Marisa Gonzalez, sales and marketing executive for Roslin, UK-based Arrayjet, said the firm, which sells instruments for printing arrays, has seen growth in the protein array market. According to Gonzalez, Arrayjet has placed 32 systems since it launched its first inkjet microarrayer in 2005.
"There definitely are more and more scientists interested in looking at protein microarrays with our technology," Gonzalez told BioArray News.
'Complete Conversion'
According to Tecan's Canel, the uptick in the protein array market is being driven by a number of factors. One is that more tools are available to create custom arrays, but another contributor is that more antibodies are being produced.
He cited the availability of antibodies from the Swedish Human Protein Atlas project, hosted by the KTH Royal Institute of Technology in Stockholm, as an example of a resource that is supporting market growth.

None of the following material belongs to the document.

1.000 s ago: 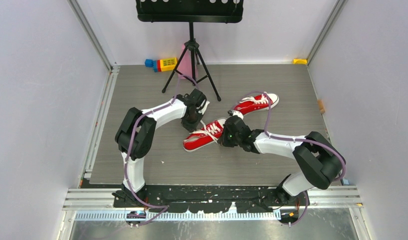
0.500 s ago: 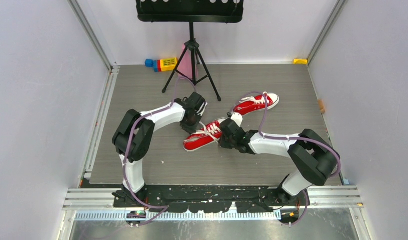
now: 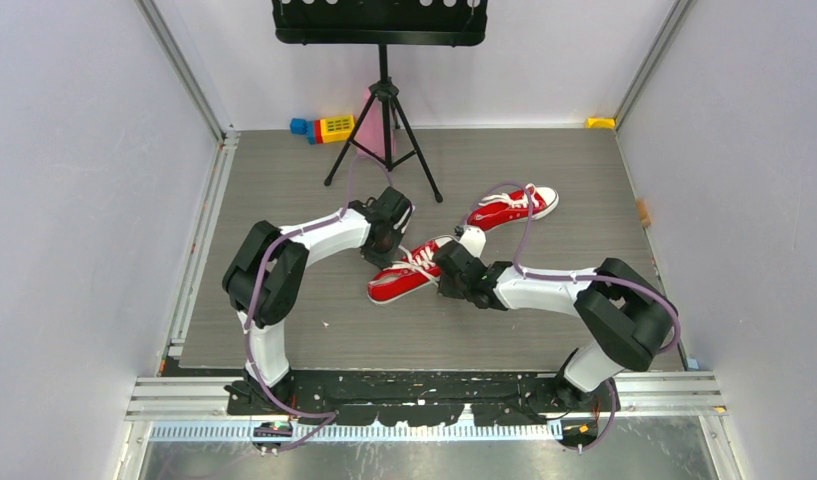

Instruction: Tie the shoes

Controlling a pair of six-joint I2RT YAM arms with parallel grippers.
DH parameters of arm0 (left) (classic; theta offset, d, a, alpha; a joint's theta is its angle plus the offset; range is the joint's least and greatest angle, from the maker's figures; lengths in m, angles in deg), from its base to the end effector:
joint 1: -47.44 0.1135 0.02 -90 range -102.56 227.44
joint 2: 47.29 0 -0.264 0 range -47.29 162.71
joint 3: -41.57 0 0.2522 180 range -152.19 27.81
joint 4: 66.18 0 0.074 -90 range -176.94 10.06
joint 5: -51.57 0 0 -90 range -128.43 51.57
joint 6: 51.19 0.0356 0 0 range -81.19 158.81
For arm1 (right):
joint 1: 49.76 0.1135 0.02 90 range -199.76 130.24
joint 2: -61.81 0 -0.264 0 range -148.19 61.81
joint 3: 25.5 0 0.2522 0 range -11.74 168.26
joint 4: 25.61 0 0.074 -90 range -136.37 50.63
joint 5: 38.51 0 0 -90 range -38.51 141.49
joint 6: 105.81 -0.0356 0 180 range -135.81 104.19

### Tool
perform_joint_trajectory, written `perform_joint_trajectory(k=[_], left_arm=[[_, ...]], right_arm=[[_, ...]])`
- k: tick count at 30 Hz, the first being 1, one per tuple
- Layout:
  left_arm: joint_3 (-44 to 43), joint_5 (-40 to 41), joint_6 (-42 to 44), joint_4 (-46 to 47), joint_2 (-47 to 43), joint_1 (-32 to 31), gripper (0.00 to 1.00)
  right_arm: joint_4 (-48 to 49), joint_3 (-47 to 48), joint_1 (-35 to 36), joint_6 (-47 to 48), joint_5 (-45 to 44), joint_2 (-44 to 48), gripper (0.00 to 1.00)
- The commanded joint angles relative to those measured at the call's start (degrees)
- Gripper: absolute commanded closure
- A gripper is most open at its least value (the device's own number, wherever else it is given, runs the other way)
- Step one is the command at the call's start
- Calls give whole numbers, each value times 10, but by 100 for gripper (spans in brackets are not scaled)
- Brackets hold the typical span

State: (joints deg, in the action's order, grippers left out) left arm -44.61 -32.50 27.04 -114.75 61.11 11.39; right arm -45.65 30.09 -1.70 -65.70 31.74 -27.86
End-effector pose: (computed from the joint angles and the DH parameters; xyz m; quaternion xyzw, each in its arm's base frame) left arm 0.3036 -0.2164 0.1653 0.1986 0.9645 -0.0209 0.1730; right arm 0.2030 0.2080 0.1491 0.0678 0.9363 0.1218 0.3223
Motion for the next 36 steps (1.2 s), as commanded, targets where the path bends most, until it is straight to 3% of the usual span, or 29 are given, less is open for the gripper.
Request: perform_joint_trajectory(k=[1, 8, 23, 29, 32, 35, 36], left_arm=[[32, 72, 5, -50, 12, 10, 100], [33, 79, 2, -52, 8, 10, 100], [29, 79, 6, -55, 11, 10, 100], [29, 74, 8, -56, 9, 10, 100], [29, 50, 7, -53, -4, 10, 100], [10, 31, 4, -65, -34, 9, 100], [-3, 31, 3, -77, -44, 8, 94]], right_arm=[[-164, -27, -2, -1, -106, -37, 100], [-214, -3, 14, -31, -162, -48, 100], [-245, 7, 19, -65, -195, -60, 100], [-247, 12, 19, -61, -197, -60, 100], [-205, 9, 19, -15, -152, -50, 100], [-164, 18, 18, 27, -111, -13, 83], [-151, 21, 18, 37, -100, 9, 71]])
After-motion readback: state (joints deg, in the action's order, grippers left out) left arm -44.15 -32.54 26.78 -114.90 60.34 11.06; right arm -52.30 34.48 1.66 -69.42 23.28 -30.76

Peter Nilsson, an associate professor of gene technology and proteomics at KTH, agreed that the availability of antibodies is contributing to the increased adoption of protein arrays. "We started to produce protein arrays in 1998 but spent 10 years in the DNA array side, and then the last five years also in protein arrays and now I have completely converted to using protein arrays," Nilsson told BioArray News.
"I think the main issue in the early days was the lack of content, molecules, and people needed something to put on their arrays," said Nilsson, who helps to coordinate the Human Protein Atlas project. "DNA was easy; you could buy thousands of oligos," he said. "The technical challenges of moving from DNA arrays to protein arrays were not enormous, so I think the content was the main issue," he added.
According to Nilsson, KTH is currently using a Luminex platform to do plasma profiling. The institute is also looking into acquiring an Arrayjet system for printing its own arrays. "We have, after 10 years now, more or less finished producing our own DNA arrays, but we are producing a lot of protein arrays," Nilsson said.
Bertrand Jordan, founder and coordinator of France's Marseille-Nice Genopole genomics consortium, said that, in addition to being adopted in research, protein arrays might also have a future in molecular diagnostics.
Jordan said that DNA array-based diagnostics are "on a narrow path between PCR, which is looking at between 10 and 50 genes, and next-generation sequencing: its niche is intermediate." Protein arrays, though, "may have a brighter future, as there is no competition at the high end, and no competition at the low end," Jordan said.
In the near term, Nilsson said that protein chips will more likely be used in biomarker discovery and validation. "It is hard to see that there will be diagnostics based on thousands of proteins; it will be handfuls of proteins, and many other methods are suitable for the end user," Nilsson said. "But, absolutely, they will be used in screening and validation."